22. November 2022
Saale-Orla-Kreis

Courage gegen Drogen im Saale-Orla-Kreis: „Maßlos im Umgang mit Alkohol“

Netzwerk-Akteure fordern verstärkte Jugendschutz-Kontrollen bei Veranstaltungen und wollen mehr aufklären

Symbolbild: Pixabay

Schleiz. „Nach Corona sind junge Leute teilweise maßlos im Umgang mit Alkohol“, konstatiert Sören Fröhlich von der Polizeiinspektion Saale-Orla in der jüngsten Beratung des Netzwerkes Courage gegen Drogen. In nächster Zeit sollen wieder verstärkt Kontrollen zur Einhaltung des Jugendschutzgesetzes bei Veranstaltungen stattfinden. Sören Fröhlich ist Gründungsmitglied des vor acht Jahren gegründeten Netzwerkes Courage gegen Drogen im Saale-Orla-Kreis, das in dieser Art bundesweit vermutlich einmalig ist.

Im Netzwerk arbeiten mehrere Fachdienste des Landratsamtes, (Sucht-)Beratungsstellen, Schulsozialarbeiter, das regionale Schulamt, Polizei, Jobcenter, Apotheken, Ärzte eng zusammen, um Betroffenen ein engmaschiges Hilfsnetz anbieten zu können. Die langjährigen persönlichen Kontakte der Netzwerkakteure und die Kenntnis der jeweiligen Kompetenzen machen zudem eine schnellere, konkretere Hilfe möglich als dort, wo sich Akteure der verschiedenen Strukturen nicht kennen. „Hier weiß man, wen man anrufen muss“, so Manuela  Kaufmann, Geschäftsführerin der Volkssolidarität Oberland, die unter anderem über die offene Jugendarbeit und Schulsozialarbeit als auch als Partner in der Organisation der Aufklärungskampagne gegen Drogen im Anti-Drogen-Zug „Revolution Train“ ist.

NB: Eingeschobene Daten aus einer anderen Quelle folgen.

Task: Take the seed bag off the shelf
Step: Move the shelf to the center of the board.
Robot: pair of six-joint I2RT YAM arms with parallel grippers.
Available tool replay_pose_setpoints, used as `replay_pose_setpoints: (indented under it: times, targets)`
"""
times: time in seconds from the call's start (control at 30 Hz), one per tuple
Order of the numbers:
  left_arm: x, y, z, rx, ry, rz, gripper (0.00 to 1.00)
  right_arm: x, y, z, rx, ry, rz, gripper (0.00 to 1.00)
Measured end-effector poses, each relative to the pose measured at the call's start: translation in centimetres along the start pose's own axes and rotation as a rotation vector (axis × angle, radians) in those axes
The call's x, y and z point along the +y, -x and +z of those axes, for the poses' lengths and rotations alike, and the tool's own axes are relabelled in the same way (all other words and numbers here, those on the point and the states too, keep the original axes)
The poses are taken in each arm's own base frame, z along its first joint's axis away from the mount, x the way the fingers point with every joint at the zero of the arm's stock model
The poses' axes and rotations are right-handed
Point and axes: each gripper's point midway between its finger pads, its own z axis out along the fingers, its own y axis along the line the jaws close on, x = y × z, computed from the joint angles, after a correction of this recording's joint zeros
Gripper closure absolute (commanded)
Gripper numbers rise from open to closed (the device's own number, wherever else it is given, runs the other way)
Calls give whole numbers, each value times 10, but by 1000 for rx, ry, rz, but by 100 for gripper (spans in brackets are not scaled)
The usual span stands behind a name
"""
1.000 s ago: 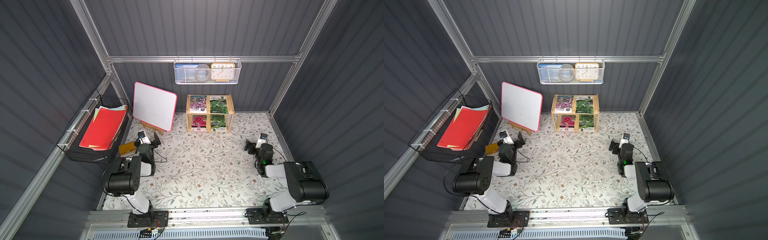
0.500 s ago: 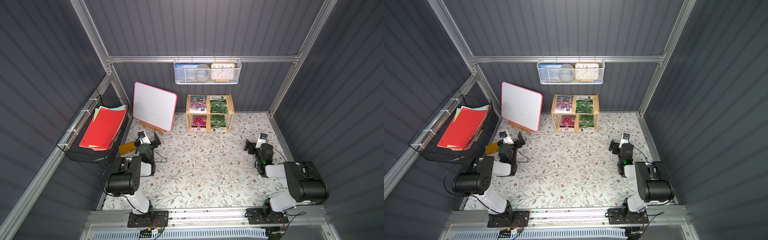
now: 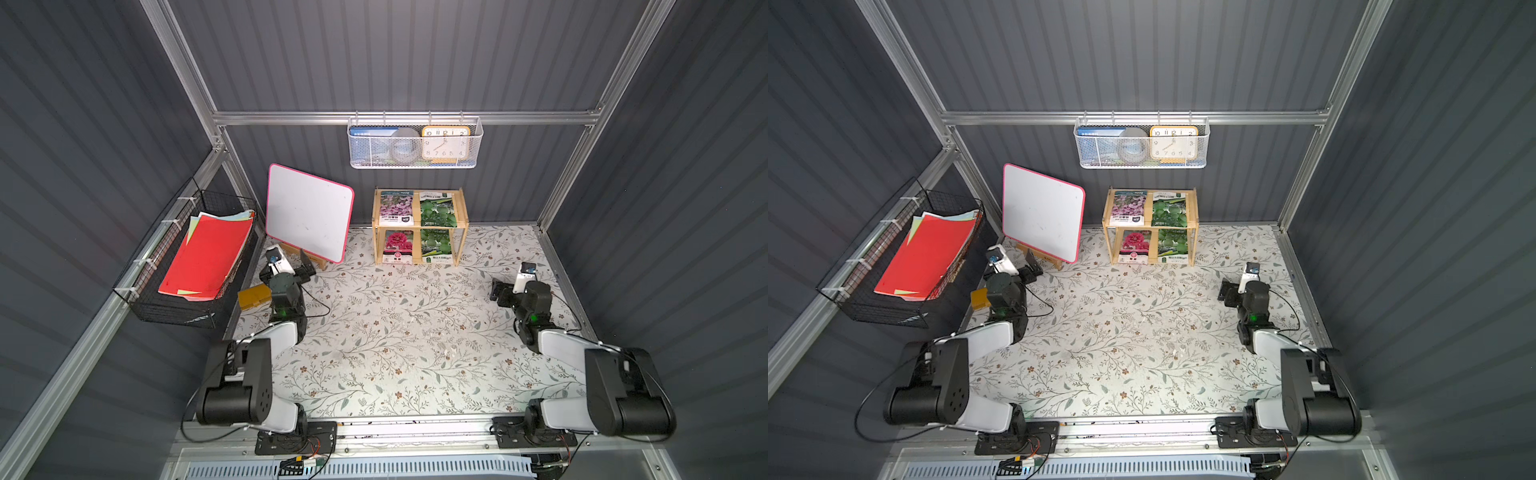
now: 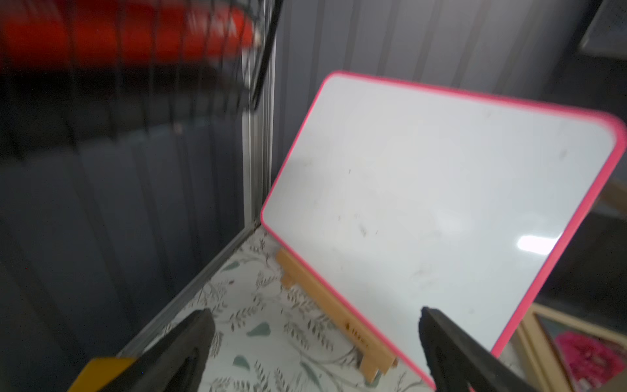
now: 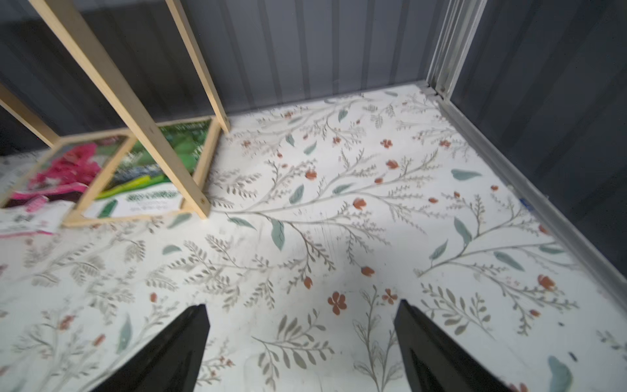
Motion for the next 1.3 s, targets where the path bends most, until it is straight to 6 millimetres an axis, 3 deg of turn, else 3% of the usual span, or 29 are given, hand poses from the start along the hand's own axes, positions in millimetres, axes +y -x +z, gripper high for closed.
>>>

Netzwerkkoordinatorin Eva Thrum vom Fachdienst Frühe Hilfen/Inklusion des Jugendamtes bilanzierte mehrere Aktivitäten des Netzwerkes in diesem Jahr – wie zum Beispiel einen Aktionsstand zum SonneMondSterne-Festival am Saalburg-Beach im August mit freiwilligen Alkohol- und Drogentests, die von gut 800 jungen Leuten angenommen wurden, und den zweitägigen Halt des Anti-Drogen-Zuges „Revolution Train“ im September in Schleiz, der von über 700 Schülerinnen und Schülern im Rahmen einer mehrjährigen Aufklärungskonzeption durchlaufen wurde.

Weitere Themen der Netzwerktagung im November waren die Runden Tische der Jugendarbeit in Bad Lobenstein, Schleiz, Pößneck und Neustadt sowie nächste Aufgaben und Projekte. Runde Tische der Jugendarbeit – das sind Gesprächsrunden über Möglichkeiten und Probleme der Jugendarbeit vor Ort. Sie finden regelmäßig statt, um die aktuelle Situation in Erfahrung zu bringen und konkret Hilfe anbieten zu können, informierte Beate Herrgott vom zuständigen Fachdienst im Jugendamt.

Vereinbart wurden für die weitere Arbeit des Netzwerkes für das kommende Jahr gemeinsame Schulungen, Vorträge, Aufklärungsveranstaltungen sowie die Einbeziehung von Jugendlichen als „Aufklärer“/Scouts direkt bei Veranstaltungen. Flyer auszulegen, auf denen stehe, wie gefährlich Alkohol und illegale Drogen sind, sei nicht sinnvoll, waren sich die Netzwerkpartner einig. Man erreiche die jungen Leute besser, wenn sie die Informationen von Gleichaltrigen erfahren. Deshalb sollen im kommenden Jahr gezielt Jugendliche als „Peer“ für Veranstaltungen in der Region gewonnen werden.

Hintergrund: Peer-Projekte beruhen auf Gleichrangigkeit, Gegenseitigkeit und auf Freiwilligkeit. In den unterschiedlichen Lebenssituationen Jugendlicher treten die Peers als Präventionsbotschafter auf und vermitteln die zentralen vorbeugenden Informationen und Haltungen.

Als Besorgnis erregend wurden in der Diskussion der Netzwerk-Akteure, insbesondere der Schulsozialarbeiter in Jugendhäusern, die erheblichen Unterrichtsausfälle an Schulen im Saale-Orla-Kreis genannt sowie die in der Corona-Pandemie verstärkte Vereinzelung der Schüler und Jugendlichen; ebenso beunruhigt äußerten sie sich über die geplante Legalisierung von Cannabis in Deutschland.